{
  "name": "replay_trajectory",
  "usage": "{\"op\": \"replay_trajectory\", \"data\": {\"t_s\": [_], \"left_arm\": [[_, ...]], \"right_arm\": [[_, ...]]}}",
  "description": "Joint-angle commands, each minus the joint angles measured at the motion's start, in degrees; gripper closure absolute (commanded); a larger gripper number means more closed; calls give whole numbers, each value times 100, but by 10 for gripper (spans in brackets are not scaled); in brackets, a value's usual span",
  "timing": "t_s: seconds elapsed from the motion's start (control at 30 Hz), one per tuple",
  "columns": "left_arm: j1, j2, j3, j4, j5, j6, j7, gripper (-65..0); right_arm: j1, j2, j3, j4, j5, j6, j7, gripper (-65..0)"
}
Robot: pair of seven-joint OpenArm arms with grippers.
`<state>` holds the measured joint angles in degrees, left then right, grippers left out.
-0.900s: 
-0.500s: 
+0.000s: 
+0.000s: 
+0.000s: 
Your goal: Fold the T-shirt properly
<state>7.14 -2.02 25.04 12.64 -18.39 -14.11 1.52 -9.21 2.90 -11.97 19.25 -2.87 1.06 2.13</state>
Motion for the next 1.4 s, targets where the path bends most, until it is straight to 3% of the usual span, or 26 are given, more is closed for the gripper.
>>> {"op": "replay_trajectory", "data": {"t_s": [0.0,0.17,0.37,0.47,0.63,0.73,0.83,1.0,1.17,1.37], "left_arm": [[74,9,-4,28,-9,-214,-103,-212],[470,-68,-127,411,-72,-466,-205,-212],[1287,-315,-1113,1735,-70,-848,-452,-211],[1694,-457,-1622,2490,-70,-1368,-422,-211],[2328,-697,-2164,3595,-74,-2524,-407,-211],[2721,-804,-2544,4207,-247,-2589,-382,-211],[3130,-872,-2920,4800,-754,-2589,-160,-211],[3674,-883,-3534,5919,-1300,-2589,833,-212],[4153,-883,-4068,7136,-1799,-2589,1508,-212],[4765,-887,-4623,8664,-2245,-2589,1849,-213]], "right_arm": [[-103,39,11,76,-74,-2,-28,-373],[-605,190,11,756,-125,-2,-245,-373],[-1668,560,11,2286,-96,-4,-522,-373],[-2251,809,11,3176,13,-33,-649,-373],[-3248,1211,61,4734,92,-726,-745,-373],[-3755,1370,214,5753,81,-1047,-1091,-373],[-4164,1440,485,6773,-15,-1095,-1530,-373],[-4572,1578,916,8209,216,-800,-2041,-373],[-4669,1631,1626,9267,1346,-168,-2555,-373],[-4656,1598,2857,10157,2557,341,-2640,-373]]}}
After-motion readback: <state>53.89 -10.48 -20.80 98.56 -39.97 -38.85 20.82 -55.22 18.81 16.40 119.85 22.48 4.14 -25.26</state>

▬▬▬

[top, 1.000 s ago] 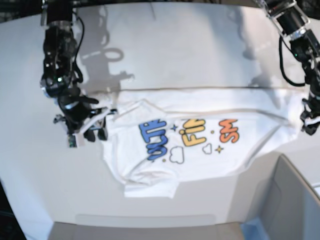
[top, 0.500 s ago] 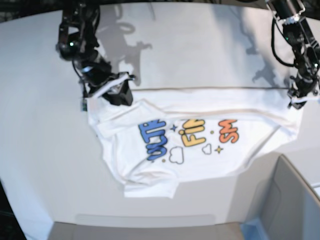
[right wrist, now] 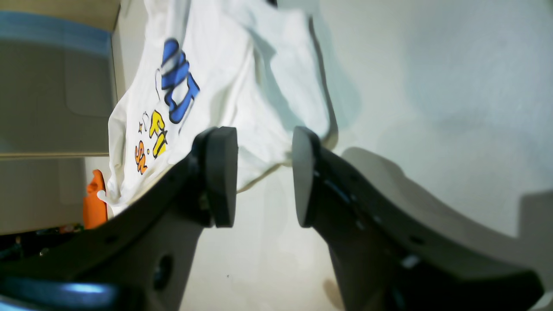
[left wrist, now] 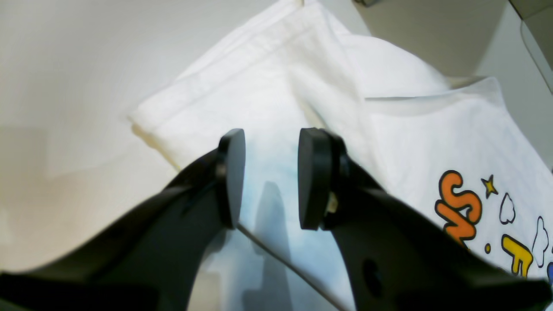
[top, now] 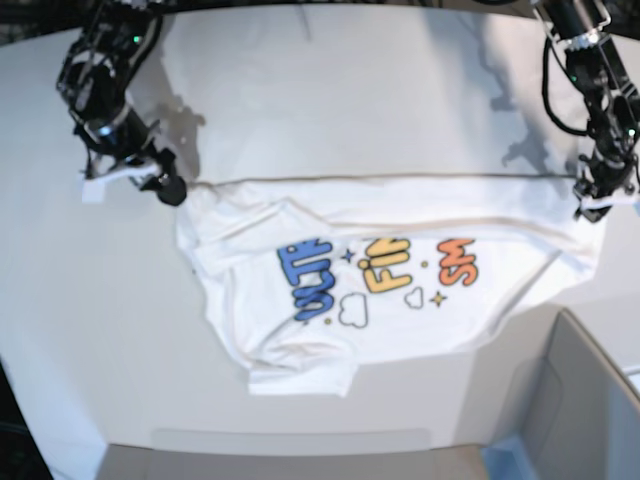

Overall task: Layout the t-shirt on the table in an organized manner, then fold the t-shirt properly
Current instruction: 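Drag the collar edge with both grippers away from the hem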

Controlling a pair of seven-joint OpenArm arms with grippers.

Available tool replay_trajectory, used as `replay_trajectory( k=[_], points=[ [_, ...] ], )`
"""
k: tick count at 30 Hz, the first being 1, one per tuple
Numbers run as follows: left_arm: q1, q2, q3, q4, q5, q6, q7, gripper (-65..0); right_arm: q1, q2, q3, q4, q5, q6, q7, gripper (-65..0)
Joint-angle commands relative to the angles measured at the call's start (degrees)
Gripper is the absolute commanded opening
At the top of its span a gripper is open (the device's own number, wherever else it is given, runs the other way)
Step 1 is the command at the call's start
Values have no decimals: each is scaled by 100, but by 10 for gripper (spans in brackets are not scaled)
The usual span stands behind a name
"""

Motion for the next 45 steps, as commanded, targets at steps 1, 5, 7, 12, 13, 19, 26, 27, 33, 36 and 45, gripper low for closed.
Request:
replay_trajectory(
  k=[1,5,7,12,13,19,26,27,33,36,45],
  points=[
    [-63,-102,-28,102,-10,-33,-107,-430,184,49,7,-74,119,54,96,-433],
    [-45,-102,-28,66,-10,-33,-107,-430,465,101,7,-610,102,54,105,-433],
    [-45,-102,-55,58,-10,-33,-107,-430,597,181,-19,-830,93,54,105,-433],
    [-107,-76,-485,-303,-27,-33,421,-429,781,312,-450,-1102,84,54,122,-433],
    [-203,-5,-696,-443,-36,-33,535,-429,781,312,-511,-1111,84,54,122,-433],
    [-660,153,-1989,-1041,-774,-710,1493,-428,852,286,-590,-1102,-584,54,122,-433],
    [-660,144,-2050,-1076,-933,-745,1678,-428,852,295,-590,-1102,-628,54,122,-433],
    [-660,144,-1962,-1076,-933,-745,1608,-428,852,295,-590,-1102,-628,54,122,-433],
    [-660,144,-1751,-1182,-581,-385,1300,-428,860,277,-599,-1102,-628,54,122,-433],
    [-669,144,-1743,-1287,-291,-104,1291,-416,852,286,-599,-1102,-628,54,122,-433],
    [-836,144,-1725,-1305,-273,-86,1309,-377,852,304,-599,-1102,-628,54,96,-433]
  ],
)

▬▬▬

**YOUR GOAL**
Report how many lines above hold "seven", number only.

**ANSWER TO THE PROBLEM**
2